After the British reverse at Gallabat in November, Wavell held a review of the situation in Cairo from 1 to 2 December. With Operation Compass imminent in Egypt, the British forces in east Africa were to provide help to the Patriots in Ethiopia and continue to pressure the Italians at Gallabat. Kassala was to be recaptured early in January 1941, to prevent an Italian invasion and the 4th Indian Division was to be transferred from Egypt to Sudan from the end of December. With the success of Compass, east Africa was made second priority after Egypt and it was intended to have defeated the Italian forces in Ethiopia by April. The Italian retirement from Kassala on 18 January 1941, suggested that the British victory in Egypt was affecting the situation in East Africa and that a bolder British strategy was justified. The British offensive from Sudan due on 9 February was brought forward to 19 January.
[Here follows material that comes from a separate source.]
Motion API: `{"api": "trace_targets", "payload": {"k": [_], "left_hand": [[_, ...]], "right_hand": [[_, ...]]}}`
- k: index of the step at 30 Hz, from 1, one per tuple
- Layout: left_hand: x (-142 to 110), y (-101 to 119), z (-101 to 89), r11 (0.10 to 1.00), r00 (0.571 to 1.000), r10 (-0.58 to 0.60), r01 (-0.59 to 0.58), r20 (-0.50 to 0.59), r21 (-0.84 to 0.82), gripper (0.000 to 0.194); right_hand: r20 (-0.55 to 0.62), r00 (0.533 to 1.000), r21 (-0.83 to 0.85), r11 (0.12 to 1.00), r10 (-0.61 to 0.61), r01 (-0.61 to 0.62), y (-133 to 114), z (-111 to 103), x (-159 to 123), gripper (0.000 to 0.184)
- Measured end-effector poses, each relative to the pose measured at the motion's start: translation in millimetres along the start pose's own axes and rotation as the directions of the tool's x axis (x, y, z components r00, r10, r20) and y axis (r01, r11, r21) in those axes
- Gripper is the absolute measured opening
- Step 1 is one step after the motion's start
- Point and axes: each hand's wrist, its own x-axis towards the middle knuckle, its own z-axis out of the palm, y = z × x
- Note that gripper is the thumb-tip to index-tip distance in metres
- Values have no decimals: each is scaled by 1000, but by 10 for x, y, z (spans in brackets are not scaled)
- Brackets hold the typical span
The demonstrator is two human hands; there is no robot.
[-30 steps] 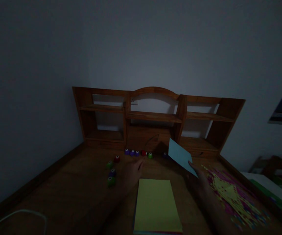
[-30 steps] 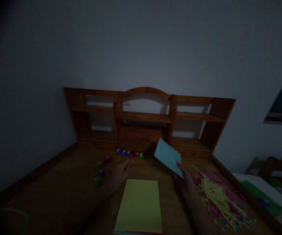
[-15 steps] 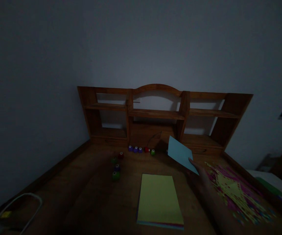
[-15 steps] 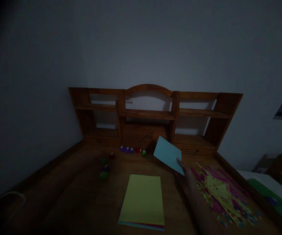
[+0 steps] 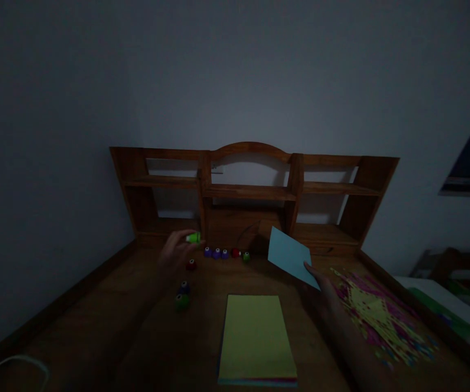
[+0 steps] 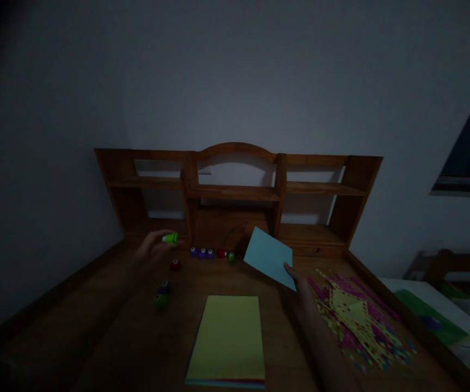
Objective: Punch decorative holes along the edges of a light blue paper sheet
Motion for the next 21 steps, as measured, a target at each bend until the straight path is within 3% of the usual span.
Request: {"api": "trace_targets", "payload": {"k": [2,3,5,8,13,15,18,21], "left_hand": [[-67,104,475,946,987,-106,137,120,-293,51],[-109,115,719,908,973,-124,191,197,-373,50],[-188,53,1144,840,955,-162,265,249,-473,45],[-283,-163,1494,735,932,-284,363,226,-572,42],[-393,-399,1458,609,889,-396,443,232,-658,34],[-413,-424,1407,614,879,-410,462,243,-640,32],[-422,-441,1382,658,900,-353,434,257,-615,32],[-426,-445,1386,636,900,-331,436,285,-637,43]], "right_hand": [[12,999,32,998,48,-48,24,-9,31,36],[14,998,42,998,53,-54,36,-9,42,36],[11,999,64,997,42,-42,61,-3,54,36],[71,997,88,996,19,-26,115,22,44,36],[169,985,16,1000,18,-21,246,62,16,39],[176,984,-21,999,29,-26,276,64,7,39],[167,985,-96,995,45,-29,258,68,-17,37],[112,992,-173,984,51,-31,196,94,-46,39]]}}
Platt was ordered to mount a vigorous pursuit and fought the Battle of Agordat from 26 to 31 January 1941, leading to the capture of Agordat on 1 February and Barentu the next day. Haile Selassie, the deposed Emperor of Ethiopia, crossed into Ethiopia on 20 January and in February, the Frontier Battalion SDF, the 2nd Ethiopian Battalion and Nos 1 and 2 Operational Centres, were renamed Gideon Force. Lieutenant-Colonel Orde Wingate was ordered to capture Dangila and Bure, which had garrisons of a colonial brigade each and gain control of the road between Bure and Bahrdar Giorgis, to provide a base for Selassie. The Arbegnoch were to attack the main roads from Gondar and Addis Ababa and keep as many Italian troops back defending Addis Ababa as possible.